Les photos les plus publiées par les Tunisiens sur les réseaux sociaux sont celles qui les montrent en train de manger. A priori, mettre sur son mur une photo de ce genre n’a rien de particulier. Mais quand cela prend la forme d’une tendance générale, cela mérite réflexion.
Les photos tunisiennes de la ripaille sont de quatre catégories. La première correspond à celles postées par les instagrameuses qui jouent leur rôle d’influenceuses et sont payées pour faire de la publicité. La seconde est celle des groupes genre « On a mangé pour vous » qui se sont érigés en testeurs de la bouffe que nous proposent les restaurateurs, qui – après s’être rempli la panse- attribuent des notes et s’arrogent le droit d’orienter nos choix alors que personne ne les a missionnés pour ce type de tâche. La troisième catégorie réunit les photos (et parfois videos) de celles (et éventuellement ceux) qui cherchent une reconnaissance en tant que cordons bleus sans passer par une formation dispensée par une école spécialisée.

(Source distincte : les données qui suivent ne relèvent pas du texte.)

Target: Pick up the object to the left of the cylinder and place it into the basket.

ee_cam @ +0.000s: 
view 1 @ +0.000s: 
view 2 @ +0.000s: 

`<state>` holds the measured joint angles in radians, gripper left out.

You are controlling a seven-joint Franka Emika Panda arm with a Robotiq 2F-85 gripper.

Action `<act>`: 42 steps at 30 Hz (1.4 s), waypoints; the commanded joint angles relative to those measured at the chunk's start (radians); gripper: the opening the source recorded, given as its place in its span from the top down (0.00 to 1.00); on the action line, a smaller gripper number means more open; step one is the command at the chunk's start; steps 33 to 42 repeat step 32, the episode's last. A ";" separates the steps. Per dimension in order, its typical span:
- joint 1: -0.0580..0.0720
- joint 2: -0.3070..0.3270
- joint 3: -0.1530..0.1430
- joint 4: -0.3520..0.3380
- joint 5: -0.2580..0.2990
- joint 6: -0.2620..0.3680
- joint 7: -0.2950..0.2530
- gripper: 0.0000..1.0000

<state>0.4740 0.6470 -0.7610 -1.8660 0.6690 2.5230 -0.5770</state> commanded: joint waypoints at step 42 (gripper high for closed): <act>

Quant à la quatrième et dernière catégorie, elle est l’œuvre de ceux et celles qui s’affichent en tant que bons vivants et becs-fins qui s’offrent de succulents repas alors que très souvent il ne s’agit que d’un « keftagi » ou d’un « lablabi » avalé à la va- vite dans une gargote.
C’est cette dernière catégorie qui nous intéresse le plus ici. Si la fréquentation des restaurants peut être considérée comme le signe du bien-être, la focalisation quasi exclusive sur le fait de se sustenter est révélatrice d’un vide, d’une existence dénuée d’activités variées (en particulier intellectuelles, culturelles et utiles pour la communauté). Une société qui ne vit que pour manger s’autodévore de l’intérieur .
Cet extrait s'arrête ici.